The quantification of DRG staining has been described previously [7, 8, 20]. Quantification of immunofluorescence of MR, TRPV1, CGRP, Nav1.8, and trkA in DRG tissue sections was performed by using the Zeiss Zen 2009 software Carl Zeiss Micro-Imaging GmbH (Göttingen, Germany). For counting of the total number of neurons, only those immunostained neurons containing a distinct nucleus were counted. In a similar way, the number of aldosterone-ir DRG cells/320μm2, MR-ir DRG cells/320μm2, TRPV1-ir DRG cells/320μm2, CGRP-ir DRG cells/320μm2, Nav1.8-ir DRG cells/320μm2, and trkA-ir DRG cells/320μm2 cells was counted in each DRG section and represented as percentages. Data were obtained from 4–6 rats per group using × 40 objective lens.

Preparation and immunoblotting of cytosol and nuclear extract

The isolated DRG neurons from control or FCA treated animals were washed three times in ice cold HANKs solution (10,000 rpm/3 min) to remove any remaining medium or buffer from the previous step of cell isolation. For extraction of cytoplasma, the supernatent was carefully removed and the cell pellet resuspended in cytoplasmic extraction buffer (10 mM HEPES, 10 mM KCl, 0.1 mM EDTA, 0.1 mM EGTA) containing 0.1 mM DTT, 0.1 mM PMSF, 2 μg/ml leupetin, 2 μg/ml aprotinin, 0.5 mg/ml benzamidin, and incubated on ice for 30 min. Then, 10% NP-40 was added, each sample vortexed for 30 s, centrifuged (10 000 rpm/3 min), and the supernatant (cytosol extract) transferred to a new tube and stored at − 80 °C. For further preparation of the nuclear extract, the remaining pellet (containing the nuclei) was re-suspended in nuclear extraction buffer (20 mM HEPES, 400 mM NaCl, 1 mM EDTA, 1 mM EGTA) containing 1 mM DTT, 0.5 mM PMSF, 2 μg/ml leupetin, 2 μg/ml aprotinin, 0.5 mg/ml benzamidin, and incubated for 30 min on ice. Finally, samples were centrifuged (10,000 rpm/3 min), and supernatant containing nuclear extract was transferred to a new tube and stored at − 80 °C. The total protein content in samples was measured using the bicinchinonic acid system (Uptima, France), the samples were reduced with 2-mercaptoethanol, and the protein contents were adjusted.

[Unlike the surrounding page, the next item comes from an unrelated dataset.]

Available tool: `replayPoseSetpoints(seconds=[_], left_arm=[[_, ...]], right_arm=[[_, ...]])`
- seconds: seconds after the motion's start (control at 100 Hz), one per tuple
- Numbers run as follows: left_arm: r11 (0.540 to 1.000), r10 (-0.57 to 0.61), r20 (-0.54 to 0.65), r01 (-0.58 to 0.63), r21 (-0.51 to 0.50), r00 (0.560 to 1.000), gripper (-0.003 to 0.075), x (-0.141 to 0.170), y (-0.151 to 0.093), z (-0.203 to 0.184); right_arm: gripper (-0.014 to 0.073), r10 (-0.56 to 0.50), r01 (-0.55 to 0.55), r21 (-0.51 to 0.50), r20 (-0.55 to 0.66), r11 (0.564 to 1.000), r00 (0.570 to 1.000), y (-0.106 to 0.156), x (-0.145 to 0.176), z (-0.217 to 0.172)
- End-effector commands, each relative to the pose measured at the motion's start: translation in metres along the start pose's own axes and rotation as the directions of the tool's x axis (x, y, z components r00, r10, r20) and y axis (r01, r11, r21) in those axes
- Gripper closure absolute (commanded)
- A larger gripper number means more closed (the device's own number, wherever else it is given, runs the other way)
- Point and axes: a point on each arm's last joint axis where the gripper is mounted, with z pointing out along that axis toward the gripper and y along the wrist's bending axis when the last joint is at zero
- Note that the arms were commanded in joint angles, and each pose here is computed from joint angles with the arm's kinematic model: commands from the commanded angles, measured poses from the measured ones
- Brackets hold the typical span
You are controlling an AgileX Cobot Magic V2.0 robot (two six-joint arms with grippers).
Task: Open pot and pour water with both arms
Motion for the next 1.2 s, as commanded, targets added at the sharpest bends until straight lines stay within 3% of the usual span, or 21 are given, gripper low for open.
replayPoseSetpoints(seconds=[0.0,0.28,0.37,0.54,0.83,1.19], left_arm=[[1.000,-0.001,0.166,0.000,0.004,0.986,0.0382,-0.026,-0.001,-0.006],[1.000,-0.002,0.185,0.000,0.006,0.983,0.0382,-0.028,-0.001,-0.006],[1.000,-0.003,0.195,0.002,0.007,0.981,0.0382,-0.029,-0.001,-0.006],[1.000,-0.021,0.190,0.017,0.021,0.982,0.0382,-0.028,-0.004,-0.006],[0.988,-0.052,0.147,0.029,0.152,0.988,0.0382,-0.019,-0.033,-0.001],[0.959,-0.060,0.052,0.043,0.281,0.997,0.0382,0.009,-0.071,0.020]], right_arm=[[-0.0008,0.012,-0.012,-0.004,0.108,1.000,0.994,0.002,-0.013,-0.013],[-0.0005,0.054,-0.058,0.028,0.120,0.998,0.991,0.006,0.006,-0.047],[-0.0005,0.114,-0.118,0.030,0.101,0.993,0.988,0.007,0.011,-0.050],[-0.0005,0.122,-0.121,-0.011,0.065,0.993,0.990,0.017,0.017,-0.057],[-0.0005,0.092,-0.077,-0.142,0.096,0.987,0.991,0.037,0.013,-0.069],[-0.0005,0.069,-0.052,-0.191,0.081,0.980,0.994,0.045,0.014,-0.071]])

The samples were separated by SDS-PAGE electrophoresis (7% gels), transferred to a nitrocellulose membrane, washed for 2 h with skimmed milk buffer for unspecific blocking, and incubated with primary antibodies for mineralocorticoid receptor (rMR), Poly (ADP-ribose) polymerase (PARP), or β-actin overnight at 4 °C. Finally, the membranes were washed three times with skimmed milk buffer, incubated with secondary antibodies for 2 h, and antibody-antigen complexes visualized by nitro-blue tetrazolium and 5-bromo-4-chloro-3-indoylphosphate (p-toluidine salt; Pierce, Rockford, USA). Experiments were done in 6 animals per group in duplicate.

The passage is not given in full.